Sir Edward Trevor (c. 1580–1642) was the founder of the fortunes of the Trevor dynasty, a major family of Denbighshire. He was the son of Robert Trevor and Katherine ap Llewellyn, and the grandson of Edward Trevor. His first wife was Anne Balle, daughter of Nicholas Balle.

While on military service in Ireland, in 1612 Edward Trevor married as his second wife Rose, a daughter of Henry Ussher, Archbishop of Armagh and his first wife Margaret Elliott, and acquired an estate in County Down which was renamed Rostrevor, incorporating his own name. He was knighted in 1617 and built the mansion of Brynkynallt on his estates at Chirk in 1619.

Archbishop Ussher appointed him joint executor of his will in 1613, together with his brother-in-law Sir John Elliott, Baron of the Court of Exchequer (Ireland).

In 1622 he was appointed High Sheriff of Denbighshire.

In 1641 Trevor was captured and imprisoned by Irish rebels, and he died in captivity.

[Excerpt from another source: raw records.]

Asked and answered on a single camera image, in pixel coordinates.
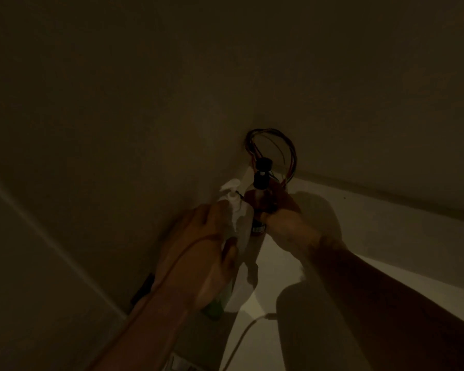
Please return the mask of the white pump bottle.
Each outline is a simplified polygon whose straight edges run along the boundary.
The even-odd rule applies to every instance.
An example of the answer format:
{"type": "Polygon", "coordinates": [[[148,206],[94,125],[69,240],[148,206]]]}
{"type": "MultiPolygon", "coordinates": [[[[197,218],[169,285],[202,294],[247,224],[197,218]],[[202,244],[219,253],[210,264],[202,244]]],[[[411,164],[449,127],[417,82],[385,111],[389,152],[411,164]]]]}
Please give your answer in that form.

Trevor was the builder of Brynkinalt Hall near Chirk in Wales.

==Children ==

His son Marcus Trevor was a soldier of the English Civil War and following the English Restoration of 1660 was created Viscount Dungannon.

He had three other sons:
- John, who was the father of Sir John Trevor, Speaker of the House of Commons
- Arthur
- Edward,

and at least one daughter Eva, who married William Fitton of Awrice, County Limerick and was the mother of Sir Alexander Fitton, Lord Chancellor of Ireland.